Ashley Young (6,5): Un bon drive et une passe surprenante d’intelligence pour amener le but de Rooney à la 16e. En fait, un vrai match de dingue. Devant, derrière, à la course, au relais, à la couverture. Le long de son aile gauche, Ashley était tout simplement partout.

Antonio Valencia (5): De l’impact. De l’impact. Et puis aussi de l’impact. Comme sur ce centre pour le 2-0. À l’aise dans cette configuration de jeu, tout en contre-attaque et possession haute, il a ensuite accusé le coup en seconde mi-temps, quand il s’agissait davantage de défendre, compenser et ressortir calmement.

Wayne Rooney (6): Un gros coup de chatte pour l’ouverture du score sur le contre mené par Ashley Young.

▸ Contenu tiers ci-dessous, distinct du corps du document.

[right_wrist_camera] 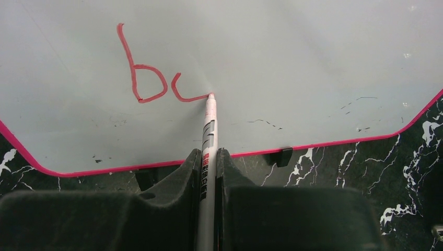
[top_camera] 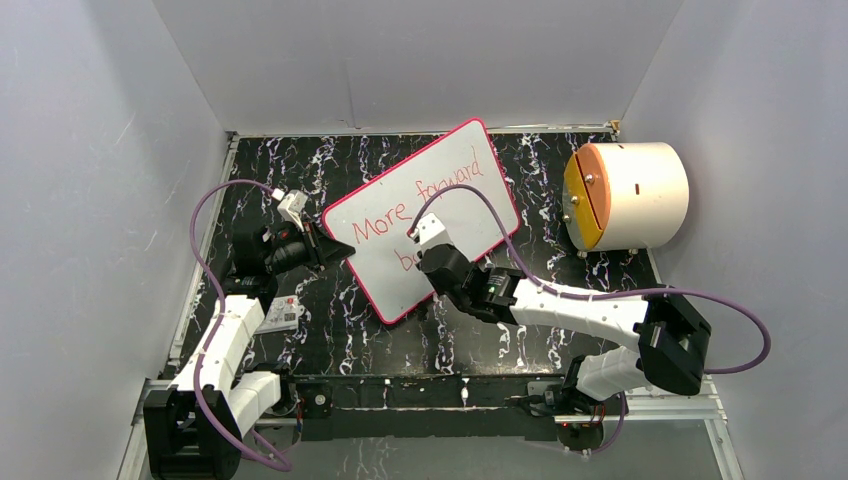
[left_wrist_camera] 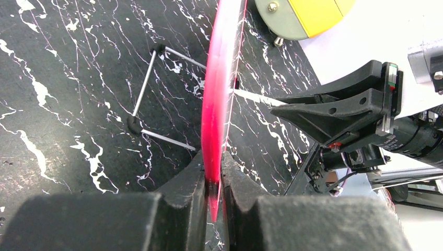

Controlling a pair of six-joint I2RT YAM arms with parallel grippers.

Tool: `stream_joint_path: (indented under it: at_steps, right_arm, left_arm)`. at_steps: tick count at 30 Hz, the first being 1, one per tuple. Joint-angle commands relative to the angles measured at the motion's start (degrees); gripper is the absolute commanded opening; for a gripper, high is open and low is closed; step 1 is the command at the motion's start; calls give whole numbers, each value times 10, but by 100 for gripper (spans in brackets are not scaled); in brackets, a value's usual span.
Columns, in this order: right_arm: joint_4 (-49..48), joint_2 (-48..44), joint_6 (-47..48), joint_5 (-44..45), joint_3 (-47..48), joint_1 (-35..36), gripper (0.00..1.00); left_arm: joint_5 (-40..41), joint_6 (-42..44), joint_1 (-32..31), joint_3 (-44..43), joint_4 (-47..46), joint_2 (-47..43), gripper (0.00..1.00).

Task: Write a sentence on the whiteboard

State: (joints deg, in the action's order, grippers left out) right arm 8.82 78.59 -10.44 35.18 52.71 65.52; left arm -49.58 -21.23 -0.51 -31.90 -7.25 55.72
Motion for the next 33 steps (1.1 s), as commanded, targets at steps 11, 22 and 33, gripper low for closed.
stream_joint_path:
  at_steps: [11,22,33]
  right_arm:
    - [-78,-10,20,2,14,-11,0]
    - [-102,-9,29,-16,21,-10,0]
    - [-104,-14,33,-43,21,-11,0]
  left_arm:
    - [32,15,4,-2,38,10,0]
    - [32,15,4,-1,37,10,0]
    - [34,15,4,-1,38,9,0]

Mais son deuxième but ne doit rien à personne (même si son plat du pied est encore un peu écrasé). Placement parfait pour reprendre ce centre de Valencia et doubler la mise. Ensuite, il a fait du Rooney. C'est-à-dire un mix unique entre vulgarité et finesse. Un peu comme si Bigard se mettait à faire du Chris Esquerre.

Robin van Persie (7): Un vrai connard. Des gestes humiliants. Comme cette remise de la poitrine pour Young et le premier but des siens. Des gestes fous. Comme cette frappe enroulée sur ce but (injustement) refusé. Des gestes décisifs. Comme ce coup franc détourné à la toute dernière minute du money time. Y a vraiment que les scénaristes de How I met your mother pour imaginer Robin stérile.